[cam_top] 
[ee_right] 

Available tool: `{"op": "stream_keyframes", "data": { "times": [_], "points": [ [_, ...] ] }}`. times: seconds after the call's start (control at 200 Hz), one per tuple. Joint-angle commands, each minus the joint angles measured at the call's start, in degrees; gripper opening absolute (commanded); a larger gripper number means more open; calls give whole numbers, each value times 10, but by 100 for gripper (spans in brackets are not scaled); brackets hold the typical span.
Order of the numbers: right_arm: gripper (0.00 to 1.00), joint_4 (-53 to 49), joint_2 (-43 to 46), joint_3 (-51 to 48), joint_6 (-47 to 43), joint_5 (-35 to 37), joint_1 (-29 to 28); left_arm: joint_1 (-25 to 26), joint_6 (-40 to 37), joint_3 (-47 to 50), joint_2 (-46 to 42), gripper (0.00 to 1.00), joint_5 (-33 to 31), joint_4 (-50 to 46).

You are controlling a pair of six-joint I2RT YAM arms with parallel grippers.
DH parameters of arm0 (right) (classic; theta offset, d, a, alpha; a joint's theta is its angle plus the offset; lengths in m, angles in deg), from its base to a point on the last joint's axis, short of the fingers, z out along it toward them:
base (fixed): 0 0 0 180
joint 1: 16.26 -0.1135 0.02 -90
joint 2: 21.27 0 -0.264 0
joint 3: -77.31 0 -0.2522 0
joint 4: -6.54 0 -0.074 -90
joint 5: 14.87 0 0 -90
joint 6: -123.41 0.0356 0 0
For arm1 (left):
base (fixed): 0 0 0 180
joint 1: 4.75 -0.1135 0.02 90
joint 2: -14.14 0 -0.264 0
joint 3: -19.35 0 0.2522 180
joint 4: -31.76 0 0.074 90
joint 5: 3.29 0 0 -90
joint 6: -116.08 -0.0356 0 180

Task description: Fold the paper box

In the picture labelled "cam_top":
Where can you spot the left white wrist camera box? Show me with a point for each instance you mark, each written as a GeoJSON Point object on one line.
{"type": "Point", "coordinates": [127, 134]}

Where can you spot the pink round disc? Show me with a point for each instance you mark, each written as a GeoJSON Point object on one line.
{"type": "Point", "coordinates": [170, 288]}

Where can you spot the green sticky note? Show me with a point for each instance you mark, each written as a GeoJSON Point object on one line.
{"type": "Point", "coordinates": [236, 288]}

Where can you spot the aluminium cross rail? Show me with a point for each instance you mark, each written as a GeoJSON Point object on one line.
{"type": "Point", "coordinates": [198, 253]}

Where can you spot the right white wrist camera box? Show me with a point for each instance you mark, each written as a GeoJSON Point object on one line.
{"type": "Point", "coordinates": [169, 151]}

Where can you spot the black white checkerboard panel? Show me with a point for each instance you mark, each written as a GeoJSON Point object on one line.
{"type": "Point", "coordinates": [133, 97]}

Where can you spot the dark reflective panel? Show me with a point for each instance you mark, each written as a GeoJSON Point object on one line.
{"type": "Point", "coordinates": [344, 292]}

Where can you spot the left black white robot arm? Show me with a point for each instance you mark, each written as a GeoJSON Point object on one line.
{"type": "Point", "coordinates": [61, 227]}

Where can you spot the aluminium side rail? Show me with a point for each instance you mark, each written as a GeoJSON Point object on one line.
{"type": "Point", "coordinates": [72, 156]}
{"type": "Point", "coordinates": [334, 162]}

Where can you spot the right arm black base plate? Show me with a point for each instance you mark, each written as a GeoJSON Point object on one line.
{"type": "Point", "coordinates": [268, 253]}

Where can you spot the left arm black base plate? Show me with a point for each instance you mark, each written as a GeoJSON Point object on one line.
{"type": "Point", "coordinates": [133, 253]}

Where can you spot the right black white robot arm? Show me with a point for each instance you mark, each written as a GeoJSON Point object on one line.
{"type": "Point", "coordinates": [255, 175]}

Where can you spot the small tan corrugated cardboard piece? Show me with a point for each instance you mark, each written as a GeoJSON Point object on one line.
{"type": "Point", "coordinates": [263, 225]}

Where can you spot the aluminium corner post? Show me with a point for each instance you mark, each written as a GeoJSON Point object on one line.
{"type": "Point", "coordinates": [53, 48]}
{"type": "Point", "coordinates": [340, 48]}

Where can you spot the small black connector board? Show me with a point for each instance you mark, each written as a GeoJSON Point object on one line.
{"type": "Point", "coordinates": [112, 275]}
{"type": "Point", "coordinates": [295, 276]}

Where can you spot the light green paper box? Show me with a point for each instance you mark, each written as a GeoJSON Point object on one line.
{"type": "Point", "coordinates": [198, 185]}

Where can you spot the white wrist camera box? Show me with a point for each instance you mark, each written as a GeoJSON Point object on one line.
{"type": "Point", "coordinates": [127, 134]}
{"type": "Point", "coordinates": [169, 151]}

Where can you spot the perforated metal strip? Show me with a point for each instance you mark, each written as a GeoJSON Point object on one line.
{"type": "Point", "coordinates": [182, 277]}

- - - -

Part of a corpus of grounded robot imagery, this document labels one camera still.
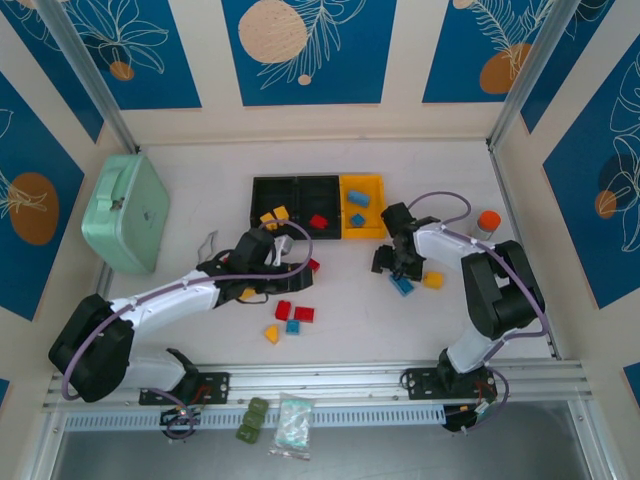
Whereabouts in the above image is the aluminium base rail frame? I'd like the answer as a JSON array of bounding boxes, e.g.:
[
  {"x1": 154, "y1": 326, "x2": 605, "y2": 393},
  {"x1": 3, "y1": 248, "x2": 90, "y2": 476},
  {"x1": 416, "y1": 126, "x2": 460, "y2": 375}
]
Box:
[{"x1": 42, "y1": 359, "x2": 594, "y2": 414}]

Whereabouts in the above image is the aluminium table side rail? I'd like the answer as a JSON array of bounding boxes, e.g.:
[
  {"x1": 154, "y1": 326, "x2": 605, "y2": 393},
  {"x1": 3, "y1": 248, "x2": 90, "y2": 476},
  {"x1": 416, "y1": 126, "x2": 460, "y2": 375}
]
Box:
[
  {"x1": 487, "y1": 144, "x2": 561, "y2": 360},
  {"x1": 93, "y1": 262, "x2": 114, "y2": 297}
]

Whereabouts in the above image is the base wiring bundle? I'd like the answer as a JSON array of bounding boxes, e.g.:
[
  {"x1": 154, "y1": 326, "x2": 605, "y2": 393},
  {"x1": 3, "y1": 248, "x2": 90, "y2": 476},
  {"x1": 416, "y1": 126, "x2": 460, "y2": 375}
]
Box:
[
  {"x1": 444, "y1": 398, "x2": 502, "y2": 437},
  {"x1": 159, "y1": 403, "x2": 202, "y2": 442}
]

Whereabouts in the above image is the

- - - -

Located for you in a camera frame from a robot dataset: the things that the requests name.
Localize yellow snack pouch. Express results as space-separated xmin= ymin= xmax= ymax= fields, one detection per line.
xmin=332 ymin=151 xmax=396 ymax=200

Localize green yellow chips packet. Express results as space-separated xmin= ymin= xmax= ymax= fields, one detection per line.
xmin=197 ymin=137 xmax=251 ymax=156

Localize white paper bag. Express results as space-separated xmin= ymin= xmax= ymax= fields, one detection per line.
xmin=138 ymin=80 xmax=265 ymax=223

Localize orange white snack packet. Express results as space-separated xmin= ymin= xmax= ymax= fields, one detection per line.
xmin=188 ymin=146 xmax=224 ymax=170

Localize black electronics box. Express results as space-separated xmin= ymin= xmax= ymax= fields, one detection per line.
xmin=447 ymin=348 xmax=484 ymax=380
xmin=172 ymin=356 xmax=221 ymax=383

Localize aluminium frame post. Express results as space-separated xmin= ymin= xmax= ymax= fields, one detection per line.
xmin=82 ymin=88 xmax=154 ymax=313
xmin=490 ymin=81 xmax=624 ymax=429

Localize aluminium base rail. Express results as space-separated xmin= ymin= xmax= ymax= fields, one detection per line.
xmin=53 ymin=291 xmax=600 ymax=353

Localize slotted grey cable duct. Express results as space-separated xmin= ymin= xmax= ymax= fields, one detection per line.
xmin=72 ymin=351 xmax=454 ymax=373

- - - -

** What is being asked **
Say how many lines in this material hold "answer", and say nothing else.

** Result of the exercise **
3